→ TASK DESCRIPTION
Take the whole listing and reproduce it exactly, pictures excepted.

━━ GIVEN DATA ━━

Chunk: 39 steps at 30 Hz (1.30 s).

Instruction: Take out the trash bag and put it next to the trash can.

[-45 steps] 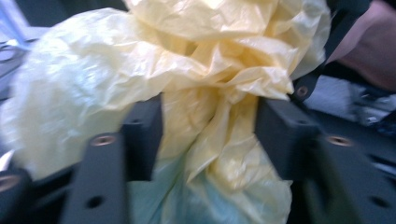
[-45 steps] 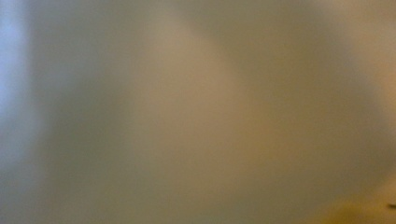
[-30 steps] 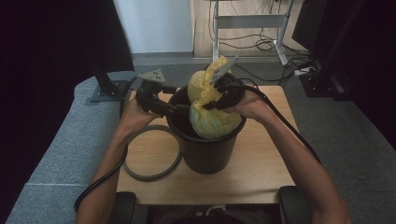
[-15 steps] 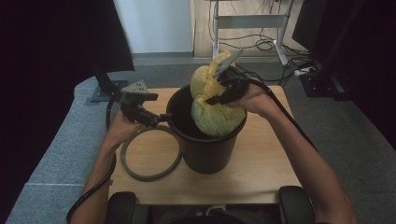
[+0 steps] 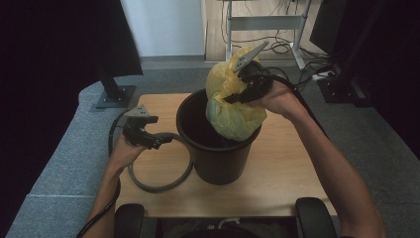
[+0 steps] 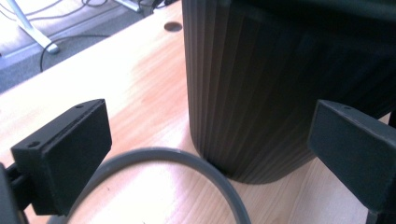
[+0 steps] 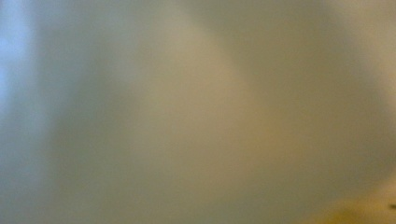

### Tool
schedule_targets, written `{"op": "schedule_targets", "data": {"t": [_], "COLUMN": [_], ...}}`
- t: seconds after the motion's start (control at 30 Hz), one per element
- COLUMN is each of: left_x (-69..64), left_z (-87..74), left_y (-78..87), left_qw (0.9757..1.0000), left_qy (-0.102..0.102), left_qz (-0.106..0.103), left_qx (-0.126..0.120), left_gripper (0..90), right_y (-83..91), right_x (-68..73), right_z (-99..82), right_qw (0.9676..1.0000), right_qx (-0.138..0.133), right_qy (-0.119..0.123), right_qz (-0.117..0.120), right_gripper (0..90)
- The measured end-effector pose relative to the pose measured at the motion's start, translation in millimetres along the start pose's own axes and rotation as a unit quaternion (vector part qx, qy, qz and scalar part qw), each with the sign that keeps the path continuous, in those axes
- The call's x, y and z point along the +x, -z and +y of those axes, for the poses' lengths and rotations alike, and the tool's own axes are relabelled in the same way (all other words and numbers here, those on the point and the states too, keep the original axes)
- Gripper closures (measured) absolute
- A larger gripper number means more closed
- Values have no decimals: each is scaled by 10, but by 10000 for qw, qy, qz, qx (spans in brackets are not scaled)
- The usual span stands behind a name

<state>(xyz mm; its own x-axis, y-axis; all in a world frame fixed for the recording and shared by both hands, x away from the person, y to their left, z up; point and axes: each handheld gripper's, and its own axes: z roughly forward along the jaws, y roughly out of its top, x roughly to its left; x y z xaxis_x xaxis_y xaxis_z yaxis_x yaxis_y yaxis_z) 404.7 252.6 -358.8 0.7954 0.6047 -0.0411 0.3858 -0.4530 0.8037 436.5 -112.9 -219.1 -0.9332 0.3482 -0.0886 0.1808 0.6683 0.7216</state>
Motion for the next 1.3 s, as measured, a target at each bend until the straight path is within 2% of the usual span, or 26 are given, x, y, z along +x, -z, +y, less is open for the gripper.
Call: {"op": "schedule_targets", "data": {"t": [0.2,0.4,0.53,0.77,0.93,1.3], "left_x": [-15,-19,-20,-33,-55,-77], "left_z": [-190,-398,-539,-750,-855,-1072], "left_y": [-111,-218,-308,-441,-504,-617], "left_qw": [9999,9996,9992,9986,9982,9967], "left_qy": [57,223,308,498,576,683], "left_qz": [101,91,162,113,112,363], "left_qx": [127,150,208,136,95,225], "left_gripper": [0,0,0,0,0,0], "right_y": [112,260,347,493,603,890], "right_x": [-9,-14,-12,-19,-30,-83], "right_z": [16,26,25,11,-21,-143], "right_qw": [10000,9998,9996,9991,9984,9956], "right_qx": [-27,-44,-60,-55,-52,-130], "right_qy": [-15,-13,-16,-43,-97,-298], "right_qz": [-90,-200,-283,-423,-546,-878], "right_gripper": [739,739,738,739,738,739]}}
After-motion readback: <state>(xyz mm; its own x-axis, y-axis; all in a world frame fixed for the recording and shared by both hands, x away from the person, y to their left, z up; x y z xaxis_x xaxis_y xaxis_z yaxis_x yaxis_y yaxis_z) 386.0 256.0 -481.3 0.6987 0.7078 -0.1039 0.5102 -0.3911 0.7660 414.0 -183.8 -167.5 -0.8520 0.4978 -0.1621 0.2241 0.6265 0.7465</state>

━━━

→ EXERCISE OUTPUT
Chunk: 39 steps at 30 Hz (1.30 s).

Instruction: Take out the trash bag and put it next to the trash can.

[-45 steps] 
[-45 steps] 
[-30 steps] 
[-15 steps] 
[+0 steps] 
[+0 steps] 
[+0 steps] 

### Tool
schedule_targets, written `{"op": "schedule_targets", "data": {"t": [_], "COLUMN": [_], ...}}`
- t: seconds after the motion's start (control at 30 Hz), one per element
- COLUMN is each of: left_x (-69..64), left_z (-87..74), left_y (-78..87), left_qw (0.9757..1.0000), left_qy (-0.102..0.102), left_qz (-0.106..0.103), left_qx (-0.126..0.120), left_gripper (0..90), right_y (-83..91), right_x (-68..73), right_z (-99..82), right_qw (0.9676..1.0000), right_qx (-0.138..0.133), right_qy (-0.119..0.123), right_qz (-0.117..0.120), right_gripper (0..90)
- The measured end-effector pose relative to the pose measured at the motion's start, translation in millimetres along the start pose's own axes and rotation as a unit quaternion (vector part qx, qy, qz and scalar part qw), each with the sign that keeps the path continuous, in those axes
- The call's x, y and z point along the +x, -z and +y of those axes, for the poses' lengths and rotations alike, and the tool's own axes are relabelled in the same way (all other words and numbers here, those on the point and the states too, keep the original axes)
- Gripper closures (measured) absolute
- A larger gripper number means more closed
- Values have no decimals: each is scaled by 10, but by 10000 for qw, qy, qz, qx (spans in brackets are not scaled)
- The usual span stands behind a name

<state>(xyz mm; its own x-axis, y-axis; all in a world frame fixed for the recording and shared by both hands, x away from the person, y to their left, z up; point and axes: each handheld gripper's, and its own axes: z roughly forward along the jaws, y roughly out of its top, x roughly to its left; x y z xaxis_x xaxis_y xaxis_z yaxis_x yaxis_y yaxis_z) 404.7 252.6 -358.8 0.7954 0.6047 -0.0411 0.3858 -0.4530 0.8037 436.5 -112.9 -219.1 -0.9332 0.3482 -0.0886 0.1808 0.6683 0.7216</state>
Motion for the next 1.3 s, as measured, a target at each bend until the straight path is within 2% of the usual span, or 26 are given, x, y, z along +x, -z, +y, less is open for the gripper.
Call: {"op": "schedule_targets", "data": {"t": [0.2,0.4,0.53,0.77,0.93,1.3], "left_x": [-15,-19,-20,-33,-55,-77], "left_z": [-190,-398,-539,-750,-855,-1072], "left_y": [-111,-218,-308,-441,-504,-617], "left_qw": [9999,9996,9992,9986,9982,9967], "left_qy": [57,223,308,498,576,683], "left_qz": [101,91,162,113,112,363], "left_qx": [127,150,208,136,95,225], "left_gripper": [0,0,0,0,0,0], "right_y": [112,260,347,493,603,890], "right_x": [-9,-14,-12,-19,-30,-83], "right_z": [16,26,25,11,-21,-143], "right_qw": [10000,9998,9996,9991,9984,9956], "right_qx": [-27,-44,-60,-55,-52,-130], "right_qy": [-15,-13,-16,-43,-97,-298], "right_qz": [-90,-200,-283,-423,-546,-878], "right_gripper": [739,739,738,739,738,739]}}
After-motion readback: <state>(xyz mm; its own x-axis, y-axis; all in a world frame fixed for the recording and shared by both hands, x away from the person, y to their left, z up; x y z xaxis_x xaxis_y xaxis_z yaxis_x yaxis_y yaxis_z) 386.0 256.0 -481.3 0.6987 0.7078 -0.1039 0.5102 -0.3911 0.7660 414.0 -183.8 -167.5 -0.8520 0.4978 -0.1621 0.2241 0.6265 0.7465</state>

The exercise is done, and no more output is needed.